Note: Unsupported layers will be ignored during FLOPs calculation.


## Installation

Install via pip:

```bash
pip install flopsmeter
```

*(Alternatively, copy the **`Complexity_Calculator`** class file into your project.)*


## Quick Start

```python
import torch
import torch.nn as nn

from flopsmeter import Complexity_Calculator

# Example: A Simple CNN Model
class SimpleCNN(nn.Module):

    def __init__(self):
        super().__init__()
        self.conv = nn.Conv2d(3, 16, kernel_size = 3)
        self.bn   = nn.BatchNorm2d(16)
        self.relu = nn.ReLU()

    def forward(self, x):
        x = self.relu(self.bn(self.conv(x)))
        return x

# Initialize calculator with dummy input shape (C, H, W)
calculator = Complexity_Calculator(model = SimpleCNN(), dummy = (3, 224, 224), device = torch.device('cuda'))

# Print Complexity Report
calculator.log(order = 'G', num_input = 1, batch_size = 16)
```


## API Reference

### `Complexity_Calculator(model, dummy, device = None)`

* **model** (`torch.nn.Module`): Your PyTorch model.

* **dummy** (`tuple[int]`): Input tensor shape for a *single sample*. For 2D input: `(C, H, W)`; for 3D: `(D, C, H, W)`; for 1D: `(L, D)`.

* **device** (`torch.device`, optional): Computation device (`'cpu'` or `'cuda'`).
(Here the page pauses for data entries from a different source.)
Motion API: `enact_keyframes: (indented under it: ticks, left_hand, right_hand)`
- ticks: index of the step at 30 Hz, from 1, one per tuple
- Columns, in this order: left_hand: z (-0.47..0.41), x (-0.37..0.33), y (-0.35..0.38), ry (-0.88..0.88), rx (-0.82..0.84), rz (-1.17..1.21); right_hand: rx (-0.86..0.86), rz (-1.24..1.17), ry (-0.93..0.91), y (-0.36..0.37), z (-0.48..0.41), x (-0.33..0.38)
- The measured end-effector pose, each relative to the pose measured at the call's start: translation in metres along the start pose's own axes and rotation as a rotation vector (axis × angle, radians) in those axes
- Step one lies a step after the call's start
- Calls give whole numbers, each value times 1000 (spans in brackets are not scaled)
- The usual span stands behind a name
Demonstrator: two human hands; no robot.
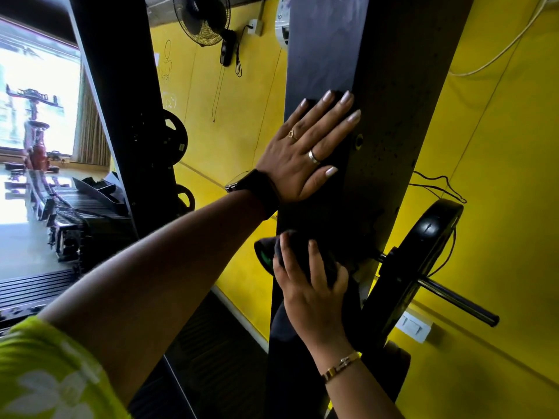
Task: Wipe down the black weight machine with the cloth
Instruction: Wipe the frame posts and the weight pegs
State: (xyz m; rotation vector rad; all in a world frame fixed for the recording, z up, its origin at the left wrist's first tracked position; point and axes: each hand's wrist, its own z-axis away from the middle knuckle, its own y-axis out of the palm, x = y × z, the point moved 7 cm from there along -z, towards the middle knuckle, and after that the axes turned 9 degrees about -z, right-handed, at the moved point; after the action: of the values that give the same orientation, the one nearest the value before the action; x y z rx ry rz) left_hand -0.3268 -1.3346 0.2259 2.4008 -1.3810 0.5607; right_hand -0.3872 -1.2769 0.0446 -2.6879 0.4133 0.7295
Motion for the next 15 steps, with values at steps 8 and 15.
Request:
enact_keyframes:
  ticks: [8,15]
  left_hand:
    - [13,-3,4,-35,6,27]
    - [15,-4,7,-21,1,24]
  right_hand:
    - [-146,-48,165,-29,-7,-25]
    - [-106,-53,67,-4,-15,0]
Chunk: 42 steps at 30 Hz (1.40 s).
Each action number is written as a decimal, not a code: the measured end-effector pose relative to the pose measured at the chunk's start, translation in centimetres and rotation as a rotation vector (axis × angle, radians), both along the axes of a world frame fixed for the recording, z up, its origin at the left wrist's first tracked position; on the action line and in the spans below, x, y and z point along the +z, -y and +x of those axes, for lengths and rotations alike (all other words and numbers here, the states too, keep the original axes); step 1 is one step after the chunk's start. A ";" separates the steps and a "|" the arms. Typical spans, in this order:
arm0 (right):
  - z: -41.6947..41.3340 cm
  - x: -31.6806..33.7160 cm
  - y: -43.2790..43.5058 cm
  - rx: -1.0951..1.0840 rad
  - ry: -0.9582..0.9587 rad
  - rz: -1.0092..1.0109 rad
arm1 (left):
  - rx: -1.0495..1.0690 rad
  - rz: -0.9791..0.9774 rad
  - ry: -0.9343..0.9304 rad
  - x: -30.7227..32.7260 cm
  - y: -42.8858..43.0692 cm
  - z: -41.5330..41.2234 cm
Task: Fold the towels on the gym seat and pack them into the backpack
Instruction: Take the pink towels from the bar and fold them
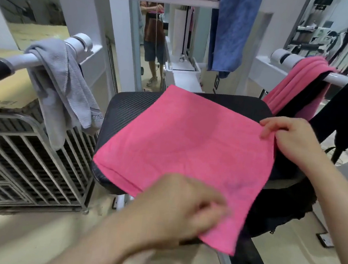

Defaults to CPU.

### `calculator.log(order = 'G', num_input = 1, batch_size = 16)`

Generate and print a detailed report:

* **order** (`Literal['G','M','k']`): Scale for FLOPs (`G`iga, `M`ega, `k`ilo).

* **num\_input** (`int`): How many inputs to simulate concurrently (for multi-input models).

* **batch\_size** (`int`): Size of the input batch used to estimate memory.

**Result Log**:

```
-----------------------------------------------------------------------------------------------
    G FLOPs    |    G FLOPS    |    M Acts     |      FPS      |  Memory (MB)  |    Params     
-----------------------------------------------------------------------------------------------
     1.397     |    109.197    |     67.19     |    78.176     |     8,201     |  88,591,464 
```

* **FLOPs**: Floating Point Operations — the total number of mathematical operations performed during a single forward pass.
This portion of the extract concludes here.